WHAT IS REQUIRED:
For the records below, tally every line that has the word "chair" and reply with the number alone.

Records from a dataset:
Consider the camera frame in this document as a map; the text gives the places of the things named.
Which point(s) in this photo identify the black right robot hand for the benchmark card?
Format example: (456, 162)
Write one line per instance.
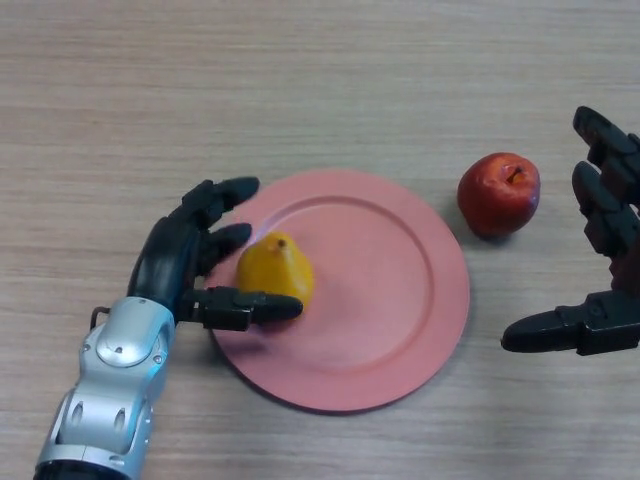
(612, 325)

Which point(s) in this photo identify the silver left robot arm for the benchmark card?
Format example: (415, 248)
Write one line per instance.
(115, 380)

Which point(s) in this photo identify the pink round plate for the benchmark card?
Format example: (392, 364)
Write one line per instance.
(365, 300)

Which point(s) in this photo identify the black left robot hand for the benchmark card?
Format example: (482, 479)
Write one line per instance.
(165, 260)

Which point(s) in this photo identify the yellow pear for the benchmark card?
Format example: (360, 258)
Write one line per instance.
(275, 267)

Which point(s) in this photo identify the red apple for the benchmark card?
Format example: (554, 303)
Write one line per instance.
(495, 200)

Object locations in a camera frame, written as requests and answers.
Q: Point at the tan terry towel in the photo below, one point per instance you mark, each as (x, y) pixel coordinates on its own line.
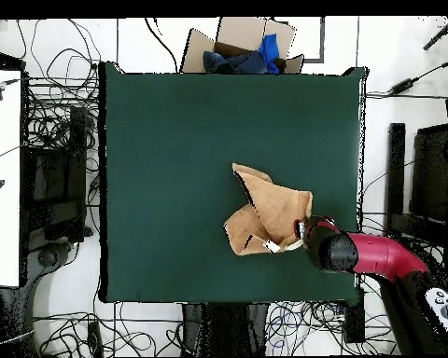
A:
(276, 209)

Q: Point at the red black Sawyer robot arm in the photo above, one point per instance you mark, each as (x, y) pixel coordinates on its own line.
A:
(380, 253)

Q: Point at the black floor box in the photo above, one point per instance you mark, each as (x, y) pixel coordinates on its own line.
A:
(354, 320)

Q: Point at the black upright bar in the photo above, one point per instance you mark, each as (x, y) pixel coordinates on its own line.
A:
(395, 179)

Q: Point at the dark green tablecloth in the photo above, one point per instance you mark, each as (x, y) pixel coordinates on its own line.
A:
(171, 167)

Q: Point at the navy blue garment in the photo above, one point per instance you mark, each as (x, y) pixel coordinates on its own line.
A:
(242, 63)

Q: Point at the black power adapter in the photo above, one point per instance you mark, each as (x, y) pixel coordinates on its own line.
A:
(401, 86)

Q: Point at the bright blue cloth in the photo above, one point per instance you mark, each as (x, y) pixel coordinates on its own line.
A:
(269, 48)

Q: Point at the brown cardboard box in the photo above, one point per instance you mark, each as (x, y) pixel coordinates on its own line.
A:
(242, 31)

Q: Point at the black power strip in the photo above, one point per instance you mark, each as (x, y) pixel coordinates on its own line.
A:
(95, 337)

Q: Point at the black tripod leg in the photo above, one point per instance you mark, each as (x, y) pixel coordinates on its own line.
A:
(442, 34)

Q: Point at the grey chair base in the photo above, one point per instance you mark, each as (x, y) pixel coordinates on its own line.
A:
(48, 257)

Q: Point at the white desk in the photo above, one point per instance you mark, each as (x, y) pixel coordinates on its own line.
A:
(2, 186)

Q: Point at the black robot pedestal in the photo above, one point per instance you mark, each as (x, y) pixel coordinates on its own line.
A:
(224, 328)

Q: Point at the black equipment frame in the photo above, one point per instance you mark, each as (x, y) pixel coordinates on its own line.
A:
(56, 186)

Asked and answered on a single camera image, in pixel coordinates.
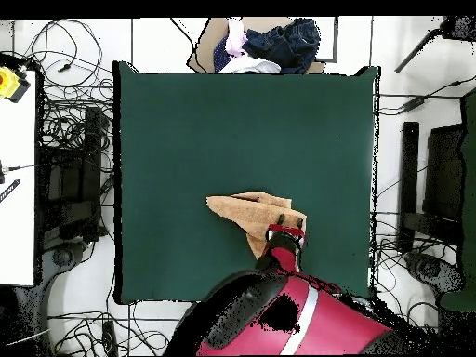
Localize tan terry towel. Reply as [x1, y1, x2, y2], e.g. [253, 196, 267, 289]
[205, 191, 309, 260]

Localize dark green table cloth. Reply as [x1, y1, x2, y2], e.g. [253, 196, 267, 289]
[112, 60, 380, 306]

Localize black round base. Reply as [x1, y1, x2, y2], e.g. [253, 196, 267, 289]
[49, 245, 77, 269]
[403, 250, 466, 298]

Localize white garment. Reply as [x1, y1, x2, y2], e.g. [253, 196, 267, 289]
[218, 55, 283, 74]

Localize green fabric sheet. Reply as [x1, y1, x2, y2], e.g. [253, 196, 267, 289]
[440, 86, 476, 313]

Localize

...

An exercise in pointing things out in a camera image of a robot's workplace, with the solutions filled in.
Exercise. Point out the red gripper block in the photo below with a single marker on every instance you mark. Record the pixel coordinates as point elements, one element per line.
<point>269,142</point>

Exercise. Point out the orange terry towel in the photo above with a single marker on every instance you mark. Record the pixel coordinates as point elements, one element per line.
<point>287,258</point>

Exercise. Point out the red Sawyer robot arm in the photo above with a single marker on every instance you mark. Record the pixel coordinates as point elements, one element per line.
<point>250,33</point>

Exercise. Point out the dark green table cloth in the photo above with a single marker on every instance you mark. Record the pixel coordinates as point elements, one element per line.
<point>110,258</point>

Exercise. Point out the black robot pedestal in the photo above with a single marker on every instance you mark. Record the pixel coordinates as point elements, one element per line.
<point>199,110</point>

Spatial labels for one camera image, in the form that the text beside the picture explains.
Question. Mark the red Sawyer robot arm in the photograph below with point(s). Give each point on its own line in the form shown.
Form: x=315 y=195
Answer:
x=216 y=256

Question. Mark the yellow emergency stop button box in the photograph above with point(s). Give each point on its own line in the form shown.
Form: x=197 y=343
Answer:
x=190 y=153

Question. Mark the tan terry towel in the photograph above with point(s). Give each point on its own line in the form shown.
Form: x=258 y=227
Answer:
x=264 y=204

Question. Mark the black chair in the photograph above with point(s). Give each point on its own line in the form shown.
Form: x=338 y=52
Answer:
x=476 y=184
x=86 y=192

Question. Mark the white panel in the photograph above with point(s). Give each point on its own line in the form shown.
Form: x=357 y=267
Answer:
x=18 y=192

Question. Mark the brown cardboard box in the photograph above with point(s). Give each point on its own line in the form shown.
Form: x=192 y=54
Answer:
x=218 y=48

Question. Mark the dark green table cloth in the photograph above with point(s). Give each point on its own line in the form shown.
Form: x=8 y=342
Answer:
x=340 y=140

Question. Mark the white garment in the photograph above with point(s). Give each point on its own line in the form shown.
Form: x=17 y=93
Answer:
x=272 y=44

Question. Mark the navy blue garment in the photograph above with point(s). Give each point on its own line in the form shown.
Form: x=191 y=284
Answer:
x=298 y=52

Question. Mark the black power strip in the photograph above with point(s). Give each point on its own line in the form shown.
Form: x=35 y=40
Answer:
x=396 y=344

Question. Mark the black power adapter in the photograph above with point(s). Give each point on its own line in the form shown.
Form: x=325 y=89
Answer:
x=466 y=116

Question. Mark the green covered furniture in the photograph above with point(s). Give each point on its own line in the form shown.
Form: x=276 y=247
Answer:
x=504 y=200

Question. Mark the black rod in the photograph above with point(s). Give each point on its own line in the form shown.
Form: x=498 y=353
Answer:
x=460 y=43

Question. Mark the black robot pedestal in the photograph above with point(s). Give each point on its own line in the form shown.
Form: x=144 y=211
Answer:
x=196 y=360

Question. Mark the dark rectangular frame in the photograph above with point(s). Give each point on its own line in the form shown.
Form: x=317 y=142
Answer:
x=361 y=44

YOUR RESPONSE:
2